Siyâsî hayat, sosyal hayatın vazgeçilmezidir. Her şeyde olduğu gibi siyâsî hayatta da doğruluğu hâkim kılmak vazifemizdir. Bediüzzaman, hastalıklarımızdan birisini de “siyâsî hayatta doğruluğun ölmesi” olarak gösterir. Siyasette doğruluğu ihyâ etmeden “İspanyol hastalığı gibi bize sirayet eden” siyâsî hastalıktan kurtulmamız mümkün değildir.

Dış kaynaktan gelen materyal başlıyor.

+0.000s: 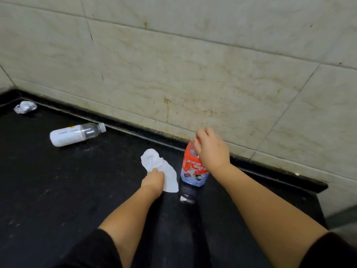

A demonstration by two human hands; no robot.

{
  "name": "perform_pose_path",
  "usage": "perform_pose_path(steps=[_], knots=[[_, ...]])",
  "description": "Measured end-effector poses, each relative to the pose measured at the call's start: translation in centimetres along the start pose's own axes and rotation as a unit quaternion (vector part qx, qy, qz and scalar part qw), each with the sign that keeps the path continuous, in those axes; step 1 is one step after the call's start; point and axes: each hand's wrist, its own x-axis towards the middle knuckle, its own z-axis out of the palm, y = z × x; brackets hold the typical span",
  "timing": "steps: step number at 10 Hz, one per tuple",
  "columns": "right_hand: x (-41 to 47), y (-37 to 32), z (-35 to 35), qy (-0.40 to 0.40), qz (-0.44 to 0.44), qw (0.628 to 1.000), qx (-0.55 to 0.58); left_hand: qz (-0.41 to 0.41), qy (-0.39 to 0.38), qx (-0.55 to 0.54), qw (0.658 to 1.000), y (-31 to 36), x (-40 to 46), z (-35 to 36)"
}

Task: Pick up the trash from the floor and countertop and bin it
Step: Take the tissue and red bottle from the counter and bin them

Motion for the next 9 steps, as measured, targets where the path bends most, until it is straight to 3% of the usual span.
perform_pose_path(steps=[1, 2, 3, 5, 7, 9], knots=[[-1.6, -1.3, -0.7, -0.024, 0.010, 1.000, 0.008, -0.061, 0.052, -0.139, 0.987, -1.2, -2.7, 0.3], [-3.7, -2.5, -1.4, -0.054, -0.019, 0.998, 0.011, -0.084, 0.080, -0.186, 0.976, -1.6, -5.4, -0.4], [-5.9, -2.8, -2.4, -0.073, -0.044, 0.996, 0.004, -0.104, 0.119, -0.213, 0.964, -1.8, -8.6, -1.2], [-12.5, -2.7, -5.4, -0.094, -0.045, 0.988, 0.114, -0.170, 0.182, -0.244, 0.937, -0.7, -19.1, 1.4], [-22.3, -5.8, -8.8, -0.160, -0.164, 0.951, 0.209, -0.276, 0.207, -0.265, 0.900, 0.6, -34.1, 8.1], [-34.4, -14.2, -10.6, -0.224, -0.303, 0.890, 0.255, -0.441, 0.251, -0.303, 0.807, -1.4, -53.7, 16.3]])
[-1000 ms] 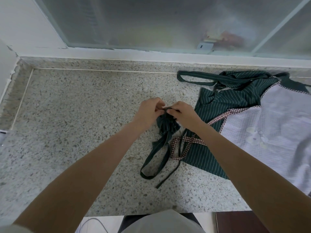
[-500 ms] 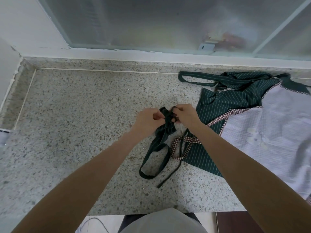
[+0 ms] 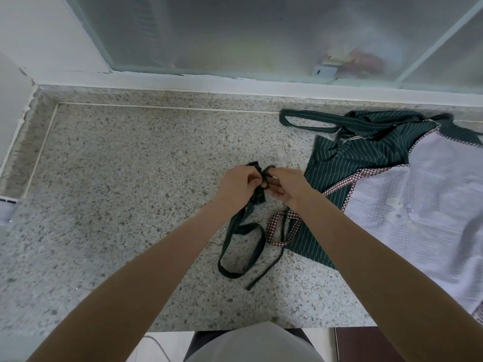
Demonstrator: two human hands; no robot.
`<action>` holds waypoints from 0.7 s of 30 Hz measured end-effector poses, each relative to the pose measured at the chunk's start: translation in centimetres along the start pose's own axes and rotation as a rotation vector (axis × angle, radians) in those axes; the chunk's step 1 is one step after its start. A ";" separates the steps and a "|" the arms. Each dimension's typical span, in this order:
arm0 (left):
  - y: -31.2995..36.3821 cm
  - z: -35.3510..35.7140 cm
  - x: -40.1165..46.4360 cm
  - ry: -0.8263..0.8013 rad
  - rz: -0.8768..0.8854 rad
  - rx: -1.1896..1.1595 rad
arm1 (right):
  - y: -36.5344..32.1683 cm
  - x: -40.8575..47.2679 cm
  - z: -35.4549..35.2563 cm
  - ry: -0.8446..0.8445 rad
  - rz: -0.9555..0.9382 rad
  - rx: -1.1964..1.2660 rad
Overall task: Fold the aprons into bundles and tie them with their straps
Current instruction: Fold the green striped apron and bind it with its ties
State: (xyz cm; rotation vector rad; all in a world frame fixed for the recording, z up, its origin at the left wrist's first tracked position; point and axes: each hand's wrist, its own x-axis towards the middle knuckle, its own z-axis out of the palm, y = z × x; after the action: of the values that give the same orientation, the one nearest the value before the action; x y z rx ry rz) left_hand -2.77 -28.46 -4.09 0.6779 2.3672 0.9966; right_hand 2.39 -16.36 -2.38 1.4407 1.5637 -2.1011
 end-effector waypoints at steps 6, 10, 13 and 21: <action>0.0 -0.2 0.3 0.080 -0.110 -0.105 | -0.2 -0.3 0.1 -0.060 -0.051 -0.109; 0.1 0.1 0.5 0.082 -0.136 -0.093 | 0.1 -0.2 0.3 0.014 -0.186 -0.296; 0.0 0.3 0.7 0.093 -0.100 -0.070 | 0.3 -0.1 0.4 0.047 -0.288 -0.417; -0.6 0.1 0.9 0.142 -0.101 -0.225 | -1.4 -0.3 -1.2 -0.171 -0.018 -0.122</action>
State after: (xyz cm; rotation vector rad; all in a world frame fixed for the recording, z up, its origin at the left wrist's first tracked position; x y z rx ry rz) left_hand -3.56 -28.28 -4.81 0.4118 2.3332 1.2791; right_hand 2.45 -14.89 -1.19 1.1787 1.6135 -2.0385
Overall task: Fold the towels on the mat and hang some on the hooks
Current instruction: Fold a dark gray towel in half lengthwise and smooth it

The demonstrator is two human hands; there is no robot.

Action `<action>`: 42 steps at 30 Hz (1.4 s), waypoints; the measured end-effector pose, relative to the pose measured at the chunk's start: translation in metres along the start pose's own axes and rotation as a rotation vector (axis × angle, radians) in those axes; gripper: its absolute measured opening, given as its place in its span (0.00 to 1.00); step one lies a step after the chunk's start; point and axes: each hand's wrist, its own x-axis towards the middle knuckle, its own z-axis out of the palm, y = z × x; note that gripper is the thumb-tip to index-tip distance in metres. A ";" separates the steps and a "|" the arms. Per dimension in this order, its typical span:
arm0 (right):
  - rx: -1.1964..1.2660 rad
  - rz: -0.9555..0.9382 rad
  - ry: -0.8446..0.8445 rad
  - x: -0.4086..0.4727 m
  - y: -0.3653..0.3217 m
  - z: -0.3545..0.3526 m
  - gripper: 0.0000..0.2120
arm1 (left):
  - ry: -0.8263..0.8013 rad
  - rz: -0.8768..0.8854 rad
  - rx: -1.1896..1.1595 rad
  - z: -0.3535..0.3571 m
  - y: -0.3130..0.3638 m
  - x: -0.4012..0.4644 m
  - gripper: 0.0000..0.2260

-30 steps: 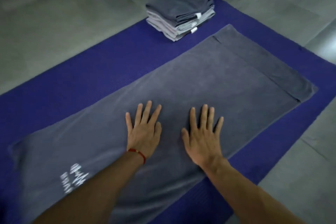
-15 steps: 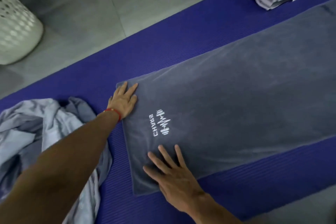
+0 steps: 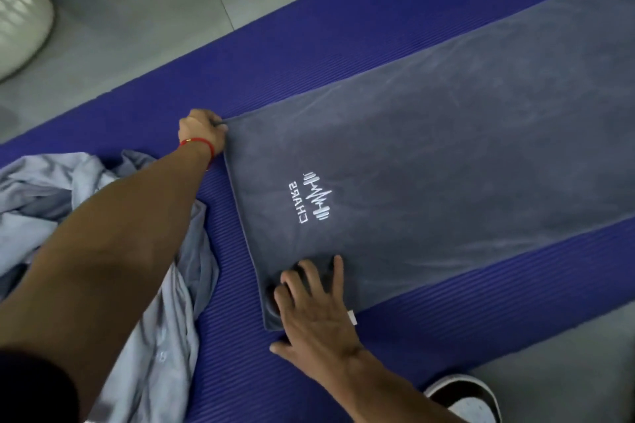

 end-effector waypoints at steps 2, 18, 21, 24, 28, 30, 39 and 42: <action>-0.006 0.052 0.036 0.006 -0.005 -0.001 0.33 | -0.012 0.014 -0.095 -0.007 -0.003 -0.002 0.08; 1.125 0.564 0.195 0.000 0.097 -0.097 0.07 | -0.406 0.241 -0.544 -0.065 0.061 -0.044 0.13; 1.386 0.705 0.369 -0.010 0.142 -0.124 0.05 | -0.373 0.419 -0.399 -0.062 0.092 -0.048 0.11; 1.547 0.674 0.339 -0.025 0.181 -0.152 0.12 | -0.307 0.533 -0.348 -0.052 0.125 -0.049 0.08; 1.008 0.658 0.395 -0.055 0.259 -0.184 0.08 | -0.228 0.612 -0.310 -0.030 0.189 -0.056 0.05; 0.754 0.607 0.324 -0.076 0.304 -0.215 0.07 | -0.166 0.634 -0.248 -0.018 0.231 -0.061 0.04; 0.612 0.716 0.295 -0.193 0.441 -0.336 0.02 | -0.247 0.695 -0.095 0.025 0.437 -0.093 0.04; 0.710 0.767 0.442 -0.231 0.475 -0.337 0.03 | -0.431 0.653 -0.198 0.054 0.504 -0.106 0.07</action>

Bediüzzaman “İstanbul siyaseti, İspanyol hastalığı gibi bir hastalıktır. Fikri hezeyanlaştırır”1 demektedir. Üstad, bu ifadelerini siyasetin kötü olduğunu ve yanına yaklaşılmaması gerektiğini anlatmak için kullanmamaktadır. “Müteharriki bizzat” olmayan, “bilvâsıta müteharrik” siyaseti kast ederek, böyle bir siyasetin hastalık olduğuna dikkatimizi çekmektedir. “Avrupa üflüyor, biz burada oynuyoruz” ifadesi bu hususu açıklamaktadır.
**
Bediüzzaman “İspanyol Hastalığı” ifadesini rastgele kullanmış değildir. Zamanın ve siyasetin şartlarını yansıtması açısından özellikle seçerek kullanmıştır.
Tarihin en dehşetli hastalığı “veba” olarak bilinir. Veba’da ölüm oranı % 90’dır. Hastalık yakaladığı insanı bir hafta içinde ölüme sürükler. 6. yy, 14. yy ve 17. yüzyıllarda üç büyük salgında milyonlarca insan öldü.
Hâlbuki tarihin en dehşetli hastalığı bu değildir. Bir yıl içinde 25 milyon insanın ölümüne sebep olan bir hastalığı düşünün. Bu hastalık ne vebadır, ne de veremdir. Bu bizim bildiğimiz influenza (grip) hastalığıdır. I. Dünya savaşı yıllarında (1914–1919) İspanya’da ortaya çıkan bu grip 1918 yılında Amerika’da 20 milyon insan üzerinde görülmüş ve yaklaşık 1 milyon insan ölmüştür. Avrupa’dan Asya’ya geçen hastalık Afrika, Çin, Japonya ve Güney Amerika’da milyonlarca insanın ölümüne sebep oldu. Alaska’daki Eskimoların % 60’ı bu hastalıktan öldü. Gençler hastalığa yakalandıklarının ertesi günü ölüyorlardı.
1918 yılında birden kaybolan bu hastalıktan 25 milyon insan ölmüştü.
Daha sonra aynı hastalık 1957 yılında Asya Gribi ve 1968 yılında Hong Kong Gribi şeklinde ortaya çıktı ama kısa zamanda etkisiz hale geldi.2
**
Siyâsî hayat, sosyal hayatın vazgeçilmezidir. Her şeyde olduğu gibi siyâsî hayatta da doğruluğu hâkim kılmak vazifemizdir. Bediüzzaman, hastalıklarımızdan birisini de “siyâsî hayatta doğruluğun ölmesi” olarak gösterir. Siyasette doğruluğu ihyâ etmeden “İspanyol hastalığı gibi bize sirayet eden” siyâsî hastalıktan kurtulmamız mümkün değildir.
İspanyol hastalığı nezle ve ateşle başlayan basit gibi görünen bir nevî grip şeklindeydi; ama sonu ölümle bitiyordu. Bizim siyasi hastalığımız da maneviyâtımızı öldürmektedir. Ama bu ölümcül yolun başlangıcı basit zannettiğimiz yalanlardan ve bize sunulan yanlış bilgilerden kaynaklanmaktadır.
Ne yazık ki, bu hastalığa kapılan da kendisini mânen ölüme mahkûm etmektedir.
Dipnotlar:
1- Sünuhat (1996), s. 64;
2- http://www.gribeson.com/-index/tarihtegrip.asp
Not: Bu makale 16.11.2007 tarihinde Yeni ASYA’da daha geniş olarak yayınlanmıştı. İhtiyaca binaen kısaltarak yayınlıyoruz.